Segundo especialistas, as empresas de streaming, que têm ganhado cada vez mais espaço com conteúdos originais, poderão ser compelidas a investir em produções nacionais. Contudo, a obrigatoriedade de investimento pode não privilegiar o cinema independente.
Produtores argumentam que o modelo poderia concentrar recursos em grandes produções já consolidadas, dificultando ainda mais o surgimento de novos talentos e histórias no cinema independente.
Há também uma preocupação com a possível burocratização do processo de financiamento e a implementação de cotas que poderiam não contemplar adequadamente as necessidades do setor.

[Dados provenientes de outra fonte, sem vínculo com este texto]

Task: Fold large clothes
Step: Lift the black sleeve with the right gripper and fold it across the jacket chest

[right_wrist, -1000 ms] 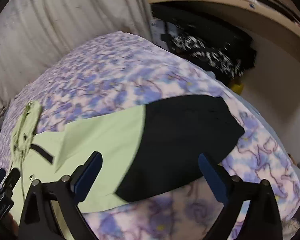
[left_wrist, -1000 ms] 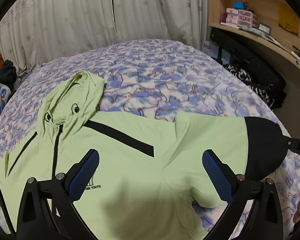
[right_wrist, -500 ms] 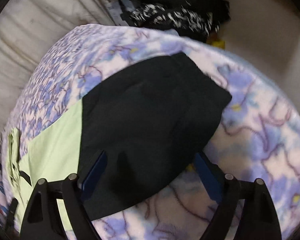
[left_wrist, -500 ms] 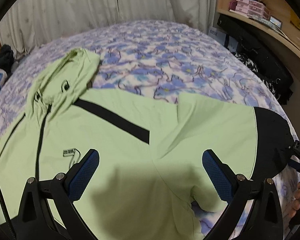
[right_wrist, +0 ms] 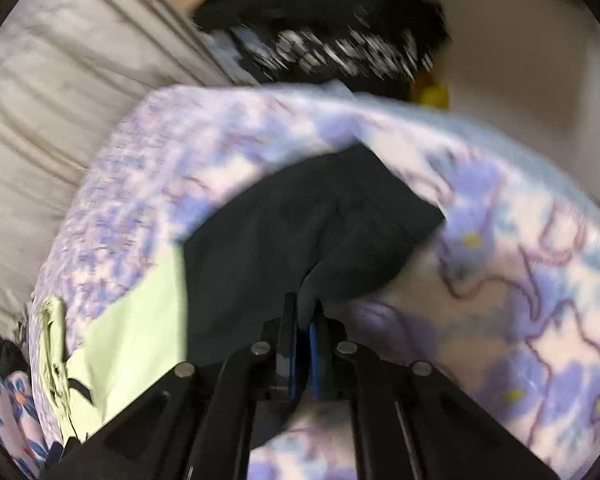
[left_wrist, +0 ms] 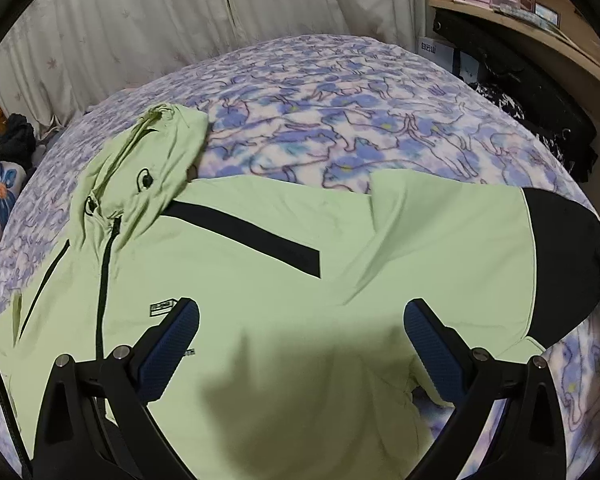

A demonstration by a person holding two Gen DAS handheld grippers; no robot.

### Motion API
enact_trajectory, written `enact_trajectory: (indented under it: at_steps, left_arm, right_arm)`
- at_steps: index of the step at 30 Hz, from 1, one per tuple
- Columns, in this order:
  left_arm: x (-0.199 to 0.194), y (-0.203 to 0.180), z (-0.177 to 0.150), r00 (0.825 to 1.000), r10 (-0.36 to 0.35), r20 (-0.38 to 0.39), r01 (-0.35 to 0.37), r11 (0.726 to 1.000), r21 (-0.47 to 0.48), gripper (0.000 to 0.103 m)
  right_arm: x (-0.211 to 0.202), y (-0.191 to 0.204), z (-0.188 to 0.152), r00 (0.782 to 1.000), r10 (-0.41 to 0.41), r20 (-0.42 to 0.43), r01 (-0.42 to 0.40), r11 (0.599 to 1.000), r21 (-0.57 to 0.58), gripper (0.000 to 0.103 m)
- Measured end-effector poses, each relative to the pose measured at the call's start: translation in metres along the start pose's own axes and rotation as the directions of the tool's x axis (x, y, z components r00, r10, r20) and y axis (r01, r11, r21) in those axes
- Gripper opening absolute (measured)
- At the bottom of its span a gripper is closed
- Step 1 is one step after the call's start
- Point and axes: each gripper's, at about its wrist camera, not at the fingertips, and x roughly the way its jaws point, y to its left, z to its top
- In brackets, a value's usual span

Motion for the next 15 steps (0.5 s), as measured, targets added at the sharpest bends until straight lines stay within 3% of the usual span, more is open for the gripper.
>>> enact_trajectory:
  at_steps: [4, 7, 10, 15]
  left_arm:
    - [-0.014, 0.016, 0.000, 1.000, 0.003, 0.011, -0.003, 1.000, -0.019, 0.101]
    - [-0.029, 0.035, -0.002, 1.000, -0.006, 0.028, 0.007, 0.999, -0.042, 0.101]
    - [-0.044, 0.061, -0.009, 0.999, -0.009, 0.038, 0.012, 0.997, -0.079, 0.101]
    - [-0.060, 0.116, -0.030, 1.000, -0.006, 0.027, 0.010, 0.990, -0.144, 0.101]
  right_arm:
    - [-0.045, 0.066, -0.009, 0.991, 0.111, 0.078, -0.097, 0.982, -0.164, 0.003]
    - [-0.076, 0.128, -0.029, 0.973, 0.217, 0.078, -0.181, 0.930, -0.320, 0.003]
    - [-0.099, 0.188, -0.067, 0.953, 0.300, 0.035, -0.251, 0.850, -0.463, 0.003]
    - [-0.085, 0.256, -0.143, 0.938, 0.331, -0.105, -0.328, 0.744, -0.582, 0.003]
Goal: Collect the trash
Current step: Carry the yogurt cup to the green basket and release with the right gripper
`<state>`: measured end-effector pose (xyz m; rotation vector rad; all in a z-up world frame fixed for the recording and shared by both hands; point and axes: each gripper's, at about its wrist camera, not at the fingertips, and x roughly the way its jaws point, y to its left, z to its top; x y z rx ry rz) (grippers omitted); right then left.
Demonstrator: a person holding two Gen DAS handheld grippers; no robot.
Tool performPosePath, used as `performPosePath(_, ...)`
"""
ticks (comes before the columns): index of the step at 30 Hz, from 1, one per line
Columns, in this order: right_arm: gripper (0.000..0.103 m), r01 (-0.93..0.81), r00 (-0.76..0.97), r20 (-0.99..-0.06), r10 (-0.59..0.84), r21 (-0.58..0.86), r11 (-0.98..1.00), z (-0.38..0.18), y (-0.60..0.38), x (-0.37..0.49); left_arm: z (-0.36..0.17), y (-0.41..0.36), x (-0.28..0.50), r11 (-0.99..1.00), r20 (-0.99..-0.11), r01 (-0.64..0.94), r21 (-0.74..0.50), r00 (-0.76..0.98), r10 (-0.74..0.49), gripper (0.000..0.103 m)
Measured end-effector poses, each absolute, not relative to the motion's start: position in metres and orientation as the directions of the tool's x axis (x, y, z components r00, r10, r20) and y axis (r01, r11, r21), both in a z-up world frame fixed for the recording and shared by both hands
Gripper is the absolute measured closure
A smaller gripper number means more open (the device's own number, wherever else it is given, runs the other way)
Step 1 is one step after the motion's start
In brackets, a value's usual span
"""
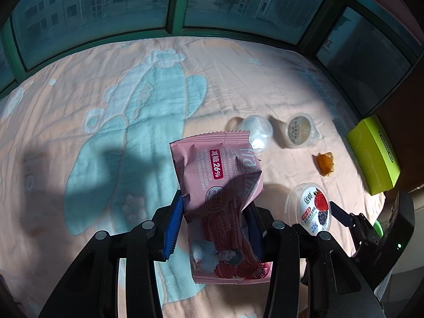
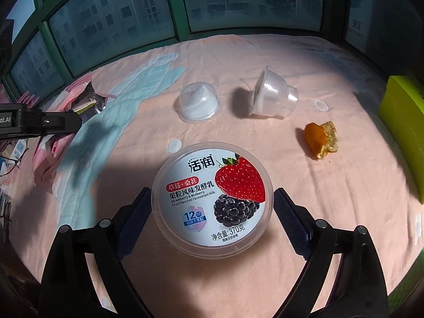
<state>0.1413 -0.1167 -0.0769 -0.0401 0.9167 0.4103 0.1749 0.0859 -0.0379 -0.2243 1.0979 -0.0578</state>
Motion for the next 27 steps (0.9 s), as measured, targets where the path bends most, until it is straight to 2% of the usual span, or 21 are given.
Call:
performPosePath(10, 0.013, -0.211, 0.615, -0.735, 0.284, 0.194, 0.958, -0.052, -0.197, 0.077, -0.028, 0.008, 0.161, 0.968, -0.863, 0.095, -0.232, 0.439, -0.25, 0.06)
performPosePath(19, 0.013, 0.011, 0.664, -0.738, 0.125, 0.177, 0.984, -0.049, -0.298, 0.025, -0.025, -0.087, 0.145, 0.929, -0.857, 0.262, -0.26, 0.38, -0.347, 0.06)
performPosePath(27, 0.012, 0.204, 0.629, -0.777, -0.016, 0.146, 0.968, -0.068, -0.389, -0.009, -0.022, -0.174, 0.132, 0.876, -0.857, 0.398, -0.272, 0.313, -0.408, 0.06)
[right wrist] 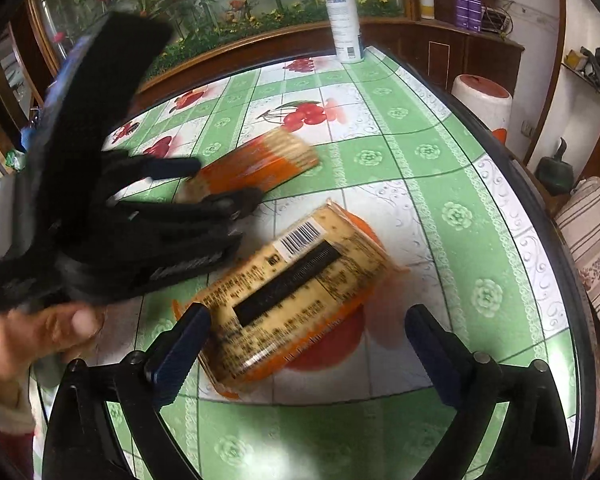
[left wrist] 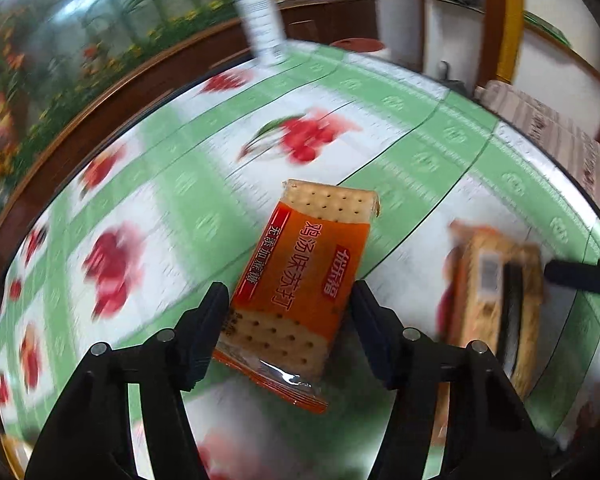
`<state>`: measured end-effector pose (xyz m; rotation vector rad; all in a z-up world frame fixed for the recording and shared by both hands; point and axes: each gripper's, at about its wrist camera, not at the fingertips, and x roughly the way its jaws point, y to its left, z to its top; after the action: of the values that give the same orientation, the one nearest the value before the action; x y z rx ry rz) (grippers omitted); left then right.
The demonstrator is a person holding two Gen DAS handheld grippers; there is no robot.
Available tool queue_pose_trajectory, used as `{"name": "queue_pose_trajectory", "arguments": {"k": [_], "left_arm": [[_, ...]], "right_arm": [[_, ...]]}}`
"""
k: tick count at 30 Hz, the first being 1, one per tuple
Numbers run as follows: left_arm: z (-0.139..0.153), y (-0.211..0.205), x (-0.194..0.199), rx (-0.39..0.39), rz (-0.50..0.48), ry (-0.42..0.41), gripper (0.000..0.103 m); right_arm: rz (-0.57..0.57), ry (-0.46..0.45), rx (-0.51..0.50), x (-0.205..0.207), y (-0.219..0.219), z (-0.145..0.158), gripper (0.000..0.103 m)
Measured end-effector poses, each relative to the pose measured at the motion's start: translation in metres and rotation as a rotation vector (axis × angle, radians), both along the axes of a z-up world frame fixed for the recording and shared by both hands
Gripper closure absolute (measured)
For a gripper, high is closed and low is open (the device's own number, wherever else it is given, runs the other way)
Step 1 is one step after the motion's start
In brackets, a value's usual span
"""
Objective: Organize snacks
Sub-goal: 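Grasp the orange chicken soda cracker pack with left tool while right tool grasps the tan cracker pack, then carry the orange pack with left tool while right tool lifts the tan pack toward the tray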
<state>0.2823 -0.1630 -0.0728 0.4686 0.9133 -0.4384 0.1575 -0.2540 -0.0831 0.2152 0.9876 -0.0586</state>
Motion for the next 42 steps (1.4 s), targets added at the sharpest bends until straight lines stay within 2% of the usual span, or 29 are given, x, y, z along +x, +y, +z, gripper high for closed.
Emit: {"name": "queue_pose_trajectory", "arguments": {"k": [4,8,9,11,14,16,18,24,27,30,34,38,40,42], "left_arm": [[0.001,0.042,-0.009,-0.014,0.192,0.005,0.042],[0.001,0.073,-0.026,-0.039,0.289,-0.003,0.042],[0.000,0.081,-0.030,-0.047,0.310,0.007,0.042],[-0.002,0.093,-0.041,-0.045,0.333,0.001,0.041],[-0.004,0.117,-0.055,-0.133,0.379,0.053,0.041],[-0.005,0.127,-0.066,-0.160,0.399,0.063,0.041],[-0.005,0.130,-0.079,-0.167,0.406,0.060,0.041],[-0.006,0.137,-0.111,-0.195,0.414,0.059,0.043],[-0.006,0.145,-0.119,-0.211,0.420,0.065,0.045],[-0.005,0.147,-0.114,-0.195,0.425,0.071,0.045],[-0.004,0.141,-0.103,-0.176,0.392,0.075,0.045],[-0.003,0.137,-0.091,-0.174,0.404,0.078,0.044],[-0.005,0.135,-0.081,-0.181,0.417,0.095,0.040],[-0.006,0.135,-0.075,-0.195,0.432,0.096,0.039]], "right_arm": [[0.010,0.017,-0.054,0.015,0.016,0.000,0.000],[0.041,0.074,-0.141,0.032,0.041,-0.012,0.000],[0.058,0.063,-0.164,0.033,0.047,-0.012,0.000],[0.052,0.062,-0.156,0.035,0.046,-0.013,0.000],[0.052,0.058,-0.158,0.036,0.039,-0.014,0.000],[0.070,0.054,-0.159,0.036,0.035,-0.014,0.000],[0.106,0.046,-0.161,0.033,0.038,-0.011,0.005],[0.205,0.015,-0.153,0.024,0.045,-0.007,0.027],[0.232,0.004,-0.147,0.016,0.047,-0.006,0.033],[0.233,-0.006,-0.136,0.010,0.045,-0.004,0.037],[0.231,0.006,-0.166,0.012,0.047,-0.005,0.035],[0.198,0.004,-0.172,0.014,0.042,-0.008,0.020],[0.176,0.009,-0.177,0.016,0.039,-0.009,0.014],[0.162,0.008,-0.153,0.019,0.034,-0.009,0.013]]}}
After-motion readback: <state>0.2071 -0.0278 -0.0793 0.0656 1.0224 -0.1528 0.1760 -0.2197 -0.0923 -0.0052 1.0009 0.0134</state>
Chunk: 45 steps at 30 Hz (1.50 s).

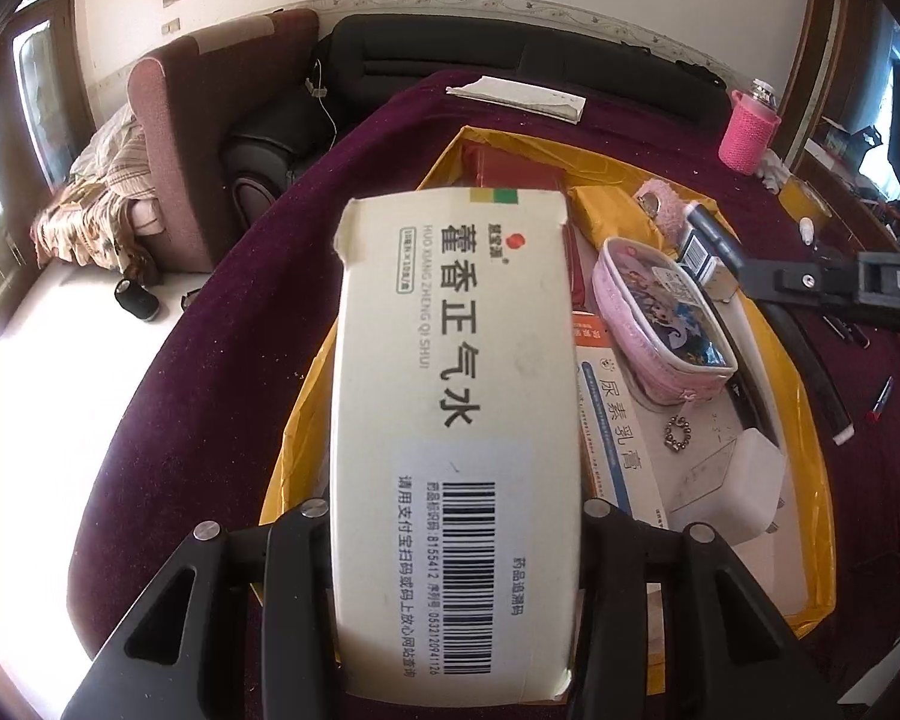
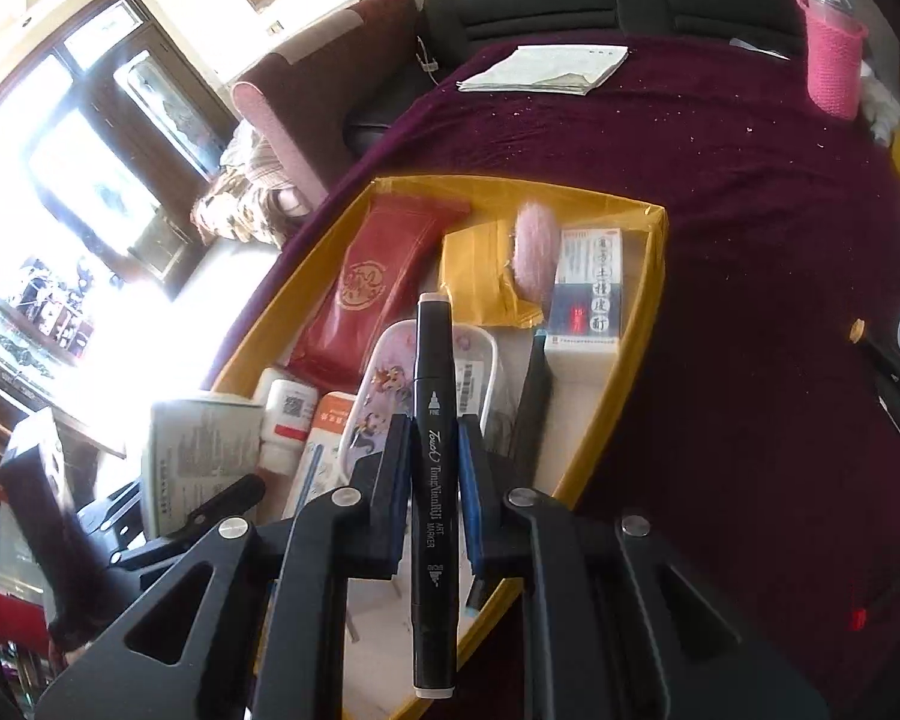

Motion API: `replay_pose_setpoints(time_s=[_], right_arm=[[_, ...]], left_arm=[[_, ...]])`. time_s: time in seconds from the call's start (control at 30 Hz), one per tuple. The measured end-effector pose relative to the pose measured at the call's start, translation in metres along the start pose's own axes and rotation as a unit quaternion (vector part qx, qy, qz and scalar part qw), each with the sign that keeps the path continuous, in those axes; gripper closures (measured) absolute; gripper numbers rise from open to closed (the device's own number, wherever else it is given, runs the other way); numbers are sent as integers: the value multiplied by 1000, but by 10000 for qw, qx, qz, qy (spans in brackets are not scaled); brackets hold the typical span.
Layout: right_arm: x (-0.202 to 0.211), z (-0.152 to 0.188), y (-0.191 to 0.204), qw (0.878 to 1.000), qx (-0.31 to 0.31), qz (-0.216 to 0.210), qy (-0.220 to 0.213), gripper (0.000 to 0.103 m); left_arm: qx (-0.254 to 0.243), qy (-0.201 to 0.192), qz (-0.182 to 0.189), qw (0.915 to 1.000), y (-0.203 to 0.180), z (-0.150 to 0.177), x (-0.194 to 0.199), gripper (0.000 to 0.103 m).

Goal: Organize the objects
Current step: 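Place the beige box in the tray while the right gripper drops the marker there, then move both grippers back to the markers on the table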

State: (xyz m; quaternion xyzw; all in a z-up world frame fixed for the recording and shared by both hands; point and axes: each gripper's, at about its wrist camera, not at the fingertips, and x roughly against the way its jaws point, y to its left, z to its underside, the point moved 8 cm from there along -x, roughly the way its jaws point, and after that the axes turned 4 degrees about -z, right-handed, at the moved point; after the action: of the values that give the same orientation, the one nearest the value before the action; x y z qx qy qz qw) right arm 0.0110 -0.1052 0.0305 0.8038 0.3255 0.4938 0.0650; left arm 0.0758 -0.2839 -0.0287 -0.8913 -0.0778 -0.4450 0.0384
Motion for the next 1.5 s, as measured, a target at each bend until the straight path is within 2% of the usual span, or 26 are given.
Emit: replay_pose_setpoints(time_s=[0.13, 0.27, 0.37, 0.53, 0.6, 0.67, 0.73, 0.87, 0.97, 1.03, 1.1, 1.13, 1.17, 1.33, 1.5], right_arm=[[-18, -9, -6, 9976, 131, 684, 0, 90], [-27, -5, -7, 9940, 223, 1062, 101, 90], [-27, -2, -6, 9913, 275, 1280, 94, 90], [-27, -1, -12, 9885, 125, 1504, 84, 89], [-26, 0, -12, 9897, 73, 1428, 80, 84], [-21, 2, -11, 9918, 10, 1280, 37, 72], [-10, 2, -10, 9932, -3, 1156, -117, 70], [28, 1, -14, 9921, 109, 1105, -589, 57], [64, -2, -26, 9870, 225, 1261, -967, 56], [97, -4, -38, 9793, 334, 1507, -1312, 55], [134, -5, -55, 9671, 468, 1845, -1689, 42], [153, -5, -66, 9607, 508, 2015, -1841, 29], [167, -5, -77, 9575, 508, 2092, -1921, 22], [229, 2, -162, 9487, -193, 2427, -2016, 22], [263, 30, -237, 9439, -1099, 2392, -1995, 22]], left_arm=[[247, -44, 124, 9996, 5, -1, 7, 66], [661, -146, 334, 9971, 21, -8, 24, 61], [769, -398, 357, 9956, 30, -15, 42, 45], [891, -865, 566, 9906, 33, -27, 68, 38], [877, -967, 590, 9897, 32, -30, 73, 38], [842, -984, 607, 9897, 28, -32, 75, 38], [814, -973, 623, 9900, 24, -32, 77, 38], [734, -917, 715, 9905, 10, -32, 83, 38], [617, -966, 887, 9894, -8, -36, 92, 38], [557, -990, 1053, 9879, -21, -39, 98, 38], [473, -984, 1233, 9863, -37, -41, 101, 38], [433, -967, 1329, 9854, -45, -42, 101, 38], [400, -938, 1423, 9846, -54, -41, 101, 38], [155, -757, 1765, 9813, -92, -37, 97, 38], [-124, -667, 2009, 9773, -128, -40, 101, 38]])
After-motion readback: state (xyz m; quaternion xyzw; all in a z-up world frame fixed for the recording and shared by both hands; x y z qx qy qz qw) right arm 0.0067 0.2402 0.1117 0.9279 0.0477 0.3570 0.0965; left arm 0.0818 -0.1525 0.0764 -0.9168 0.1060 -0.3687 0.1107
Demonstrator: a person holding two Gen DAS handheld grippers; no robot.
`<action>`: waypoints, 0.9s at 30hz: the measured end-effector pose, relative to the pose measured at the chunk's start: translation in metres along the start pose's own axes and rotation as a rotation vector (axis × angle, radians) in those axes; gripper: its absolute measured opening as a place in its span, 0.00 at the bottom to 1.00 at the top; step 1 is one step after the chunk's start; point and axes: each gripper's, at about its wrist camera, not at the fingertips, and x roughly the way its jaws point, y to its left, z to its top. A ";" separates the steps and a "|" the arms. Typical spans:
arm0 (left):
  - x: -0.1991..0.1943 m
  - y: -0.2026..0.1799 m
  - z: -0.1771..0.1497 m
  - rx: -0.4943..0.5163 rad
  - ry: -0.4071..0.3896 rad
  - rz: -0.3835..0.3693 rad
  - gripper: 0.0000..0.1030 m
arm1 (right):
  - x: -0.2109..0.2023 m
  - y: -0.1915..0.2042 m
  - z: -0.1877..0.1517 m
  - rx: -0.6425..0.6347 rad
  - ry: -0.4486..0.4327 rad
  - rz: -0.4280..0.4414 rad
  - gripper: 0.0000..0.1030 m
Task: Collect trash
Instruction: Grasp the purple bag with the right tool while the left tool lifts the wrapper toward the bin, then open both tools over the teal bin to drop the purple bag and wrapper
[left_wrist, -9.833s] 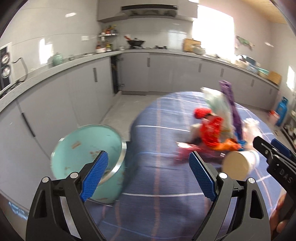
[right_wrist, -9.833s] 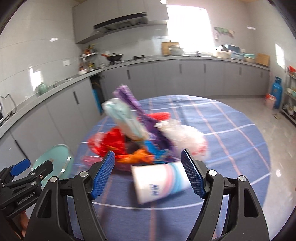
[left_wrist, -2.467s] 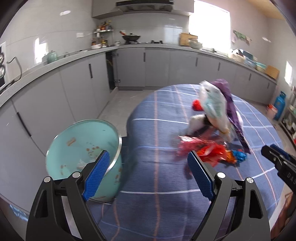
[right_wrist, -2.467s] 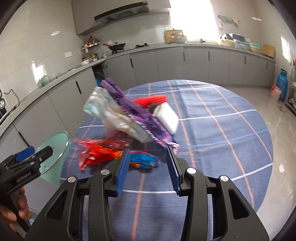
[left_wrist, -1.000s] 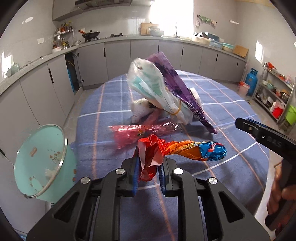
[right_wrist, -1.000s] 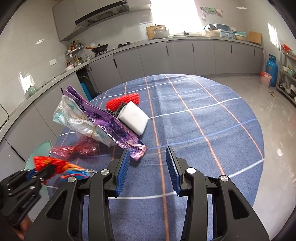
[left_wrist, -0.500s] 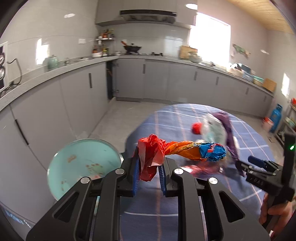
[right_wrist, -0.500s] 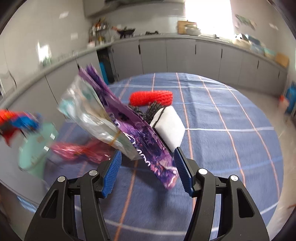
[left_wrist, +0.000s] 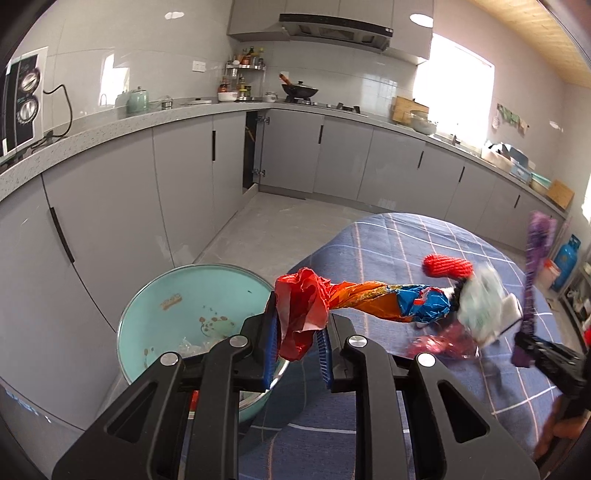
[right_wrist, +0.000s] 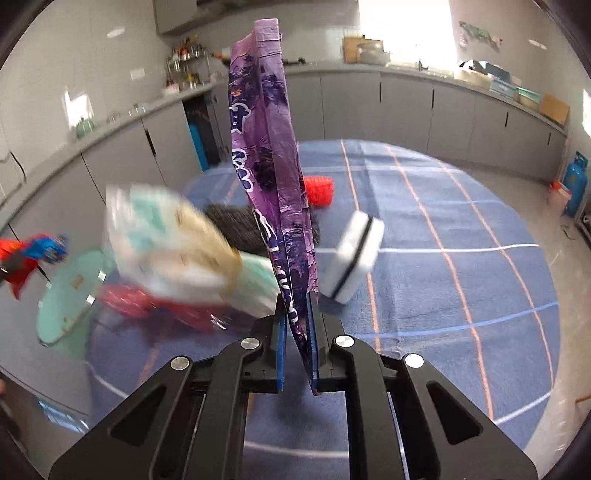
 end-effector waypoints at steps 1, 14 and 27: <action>-0.001 0.003 -0.001 -0.008 -0.004 0.003 0.19 | -0.006 0.003 0.002 0.000 -0.014 0.010 0.10; -0.039 0.066 0.000 -0.077 -0.096 0.197 0.19 | -0.026 0.111 0.023 -0.084 -0.045 0.269 0.10; -0.034 0.141 -0.011 -0.189 -0.055 0.296 0.19 | 0.022 0.234 0.007 -0.152 0.108 0.438 0.11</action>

Para os críticos da proposta, é essencial que o debate sobre regulamentação inclua uma ampla consulta com representantes do cinema independente a fim de garantir um equilíbrio entre o incentivo à indústria nacional e o suporte às produções de menor escala.
Diante deste cenário, o setor aguarda com apreensão as definições que serão tomadas pelo governo e suas consequências para o futuro do cinema independente.